▸ Description of the task:
Repeat exactly, and only, the lines of the entries below from the one with "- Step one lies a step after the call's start" through the one with "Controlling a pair", both ends included.

▸ Data extracted from a collection:
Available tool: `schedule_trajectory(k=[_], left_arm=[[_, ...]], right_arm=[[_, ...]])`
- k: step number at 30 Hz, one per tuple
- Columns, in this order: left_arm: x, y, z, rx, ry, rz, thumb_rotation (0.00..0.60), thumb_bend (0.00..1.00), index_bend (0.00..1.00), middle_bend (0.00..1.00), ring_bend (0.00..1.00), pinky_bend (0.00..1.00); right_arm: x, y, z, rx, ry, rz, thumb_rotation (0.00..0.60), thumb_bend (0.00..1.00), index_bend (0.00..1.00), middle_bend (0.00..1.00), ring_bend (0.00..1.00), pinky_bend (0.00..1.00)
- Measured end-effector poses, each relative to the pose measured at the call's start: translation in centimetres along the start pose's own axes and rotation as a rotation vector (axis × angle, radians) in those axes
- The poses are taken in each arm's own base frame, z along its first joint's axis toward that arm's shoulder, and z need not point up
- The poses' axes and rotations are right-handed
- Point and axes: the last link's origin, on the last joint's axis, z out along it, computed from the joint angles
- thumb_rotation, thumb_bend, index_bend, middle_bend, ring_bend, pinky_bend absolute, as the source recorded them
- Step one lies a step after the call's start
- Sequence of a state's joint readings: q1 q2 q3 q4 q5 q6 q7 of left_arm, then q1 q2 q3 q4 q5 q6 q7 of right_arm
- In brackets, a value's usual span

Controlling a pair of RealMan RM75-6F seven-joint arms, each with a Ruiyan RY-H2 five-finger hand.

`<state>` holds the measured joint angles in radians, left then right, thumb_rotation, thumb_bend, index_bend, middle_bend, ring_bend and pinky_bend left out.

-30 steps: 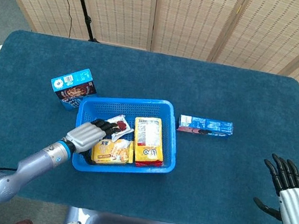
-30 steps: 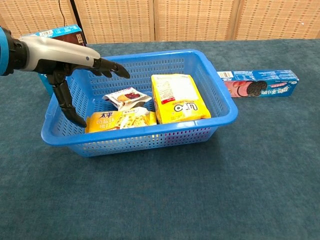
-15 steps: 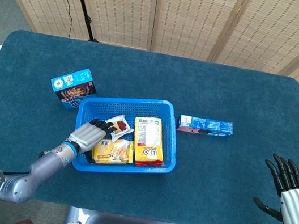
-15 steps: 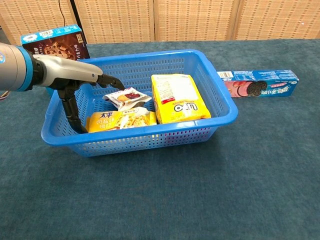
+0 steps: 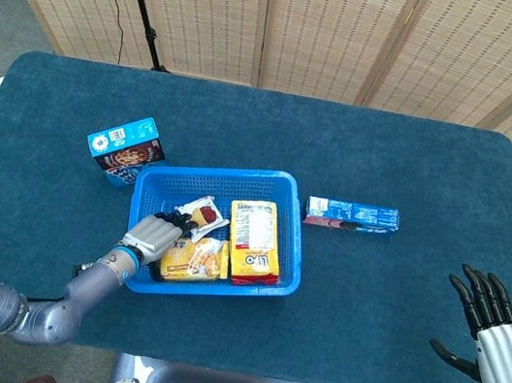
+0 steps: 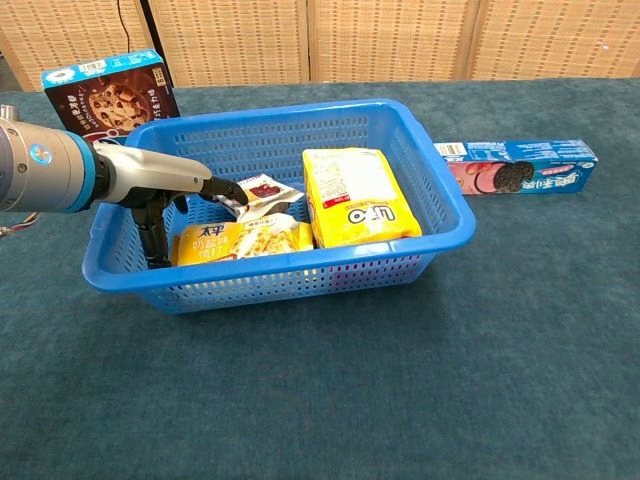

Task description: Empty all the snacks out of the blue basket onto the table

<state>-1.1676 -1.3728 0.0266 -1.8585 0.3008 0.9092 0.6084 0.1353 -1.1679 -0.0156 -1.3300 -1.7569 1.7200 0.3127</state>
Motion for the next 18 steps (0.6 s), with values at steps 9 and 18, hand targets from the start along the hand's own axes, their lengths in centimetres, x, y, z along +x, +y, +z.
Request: schedule_trajectory(k=[9,18], left_arm=[[-0.7,0.4,1.2,0.019,0.005,-0.005,0.6,0.15,0.27,0.21,0.28,0.54],[0.3,0.7,1.4,0.028,0.132,-0.038,0.6,0.34,0.56,0.47,0.49,0.64]], right_arm=[[0.0,-0.2,0.1,0.012,0.001,0.008,0.6,0.0,0.0,0.0,0.0,0.0],[-0.1,-0.2,0.0,0.015,0.0,0.017,0.6,0.0,0.0,0.0,0.0,0.0]])
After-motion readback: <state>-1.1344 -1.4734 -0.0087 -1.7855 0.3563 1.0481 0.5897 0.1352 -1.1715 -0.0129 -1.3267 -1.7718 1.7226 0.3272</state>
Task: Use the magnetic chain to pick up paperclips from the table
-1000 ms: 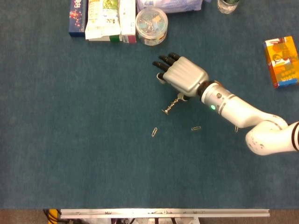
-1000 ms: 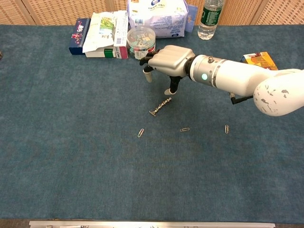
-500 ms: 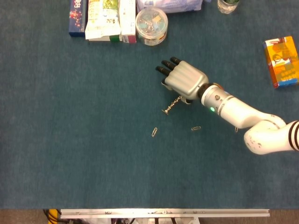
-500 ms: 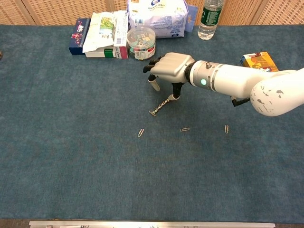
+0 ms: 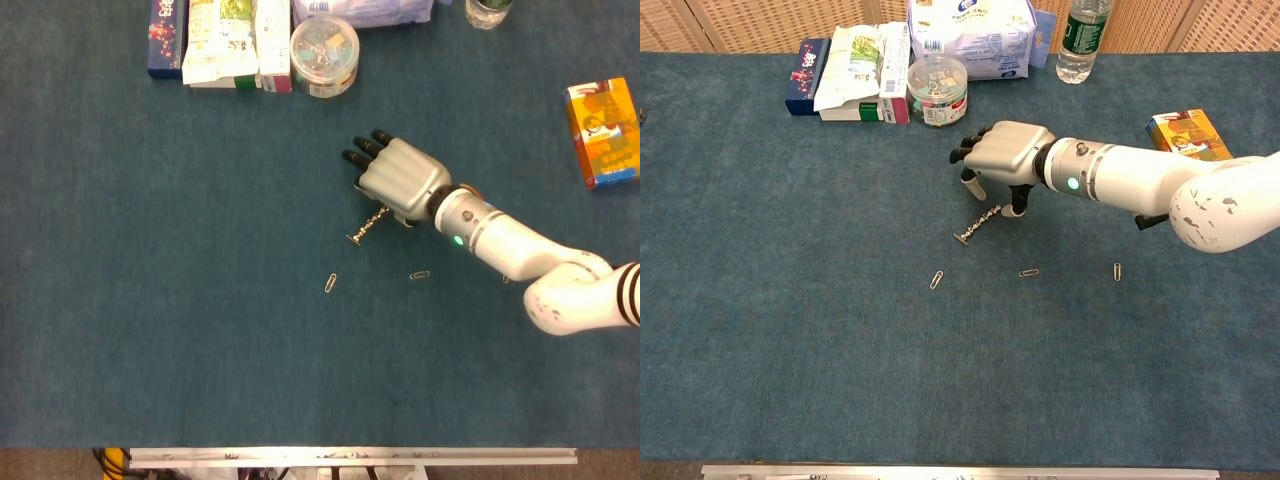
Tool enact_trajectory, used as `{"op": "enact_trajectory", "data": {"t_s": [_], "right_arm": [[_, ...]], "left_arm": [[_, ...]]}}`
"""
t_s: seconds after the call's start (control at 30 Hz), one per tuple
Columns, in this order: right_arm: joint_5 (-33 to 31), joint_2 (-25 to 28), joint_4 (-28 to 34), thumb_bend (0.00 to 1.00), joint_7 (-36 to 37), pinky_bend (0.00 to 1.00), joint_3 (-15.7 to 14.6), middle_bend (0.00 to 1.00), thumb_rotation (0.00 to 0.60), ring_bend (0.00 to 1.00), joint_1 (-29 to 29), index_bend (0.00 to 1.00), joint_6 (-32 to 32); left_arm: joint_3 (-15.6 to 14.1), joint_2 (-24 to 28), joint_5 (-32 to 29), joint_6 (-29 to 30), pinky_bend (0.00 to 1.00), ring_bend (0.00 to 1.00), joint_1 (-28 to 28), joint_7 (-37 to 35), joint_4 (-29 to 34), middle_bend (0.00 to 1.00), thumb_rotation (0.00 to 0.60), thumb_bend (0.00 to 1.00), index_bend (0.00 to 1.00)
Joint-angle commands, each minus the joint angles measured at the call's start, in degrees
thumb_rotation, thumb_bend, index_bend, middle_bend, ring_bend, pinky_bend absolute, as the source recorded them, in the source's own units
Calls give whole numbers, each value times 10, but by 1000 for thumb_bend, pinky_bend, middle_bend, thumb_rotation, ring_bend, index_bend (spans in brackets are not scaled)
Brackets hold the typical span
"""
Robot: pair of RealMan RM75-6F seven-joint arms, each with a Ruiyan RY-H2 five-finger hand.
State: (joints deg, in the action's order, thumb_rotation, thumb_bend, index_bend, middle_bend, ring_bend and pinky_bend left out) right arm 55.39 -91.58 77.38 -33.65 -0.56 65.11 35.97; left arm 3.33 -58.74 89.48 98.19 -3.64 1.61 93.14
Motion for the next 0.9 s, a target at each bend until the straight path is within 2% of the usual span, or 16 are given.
{"op": "enact_trajectory", "data": {"t_s": [0.03, 0.9], "right_arm": [[-4, -1, -2, 242, -2, 114, -2, 92, 600, 0, 2, 469, -3], [-15, -19, -15, 260, -24, 114, -18, 92, 600, 0, 9, 489, 4]], "left_arm": [[0, 0, -1, 0, 0, 12, 0, 0, 0, 256, 600, 331, 569], [-1, 5, -10, -9, 0, 12, -1, 7, 8, 257, 600, 331, 607]]}}
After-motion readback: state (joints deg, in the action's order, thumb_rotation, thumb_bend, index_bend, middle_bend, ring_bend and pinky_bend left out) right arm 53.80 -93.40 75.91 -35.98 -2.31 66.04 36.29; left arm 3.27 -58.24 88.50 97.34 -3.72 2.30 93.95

▸ Solution to this problem:
- Step one lies a step after the call's start
- Sequence of a state's joint readings: q1 q2 q3 q4 q5 q6 q7 of left_arm, then q1 q2 q3 q4 q5 q6 q7 of right_arm
- In brackets, a value's usual span

Controlling a pair of RealMan RM75-6F seven-joint arms, each with a Ruiyan RY-H2 five-finger hand.

For this exercise, nothing further remains to be done.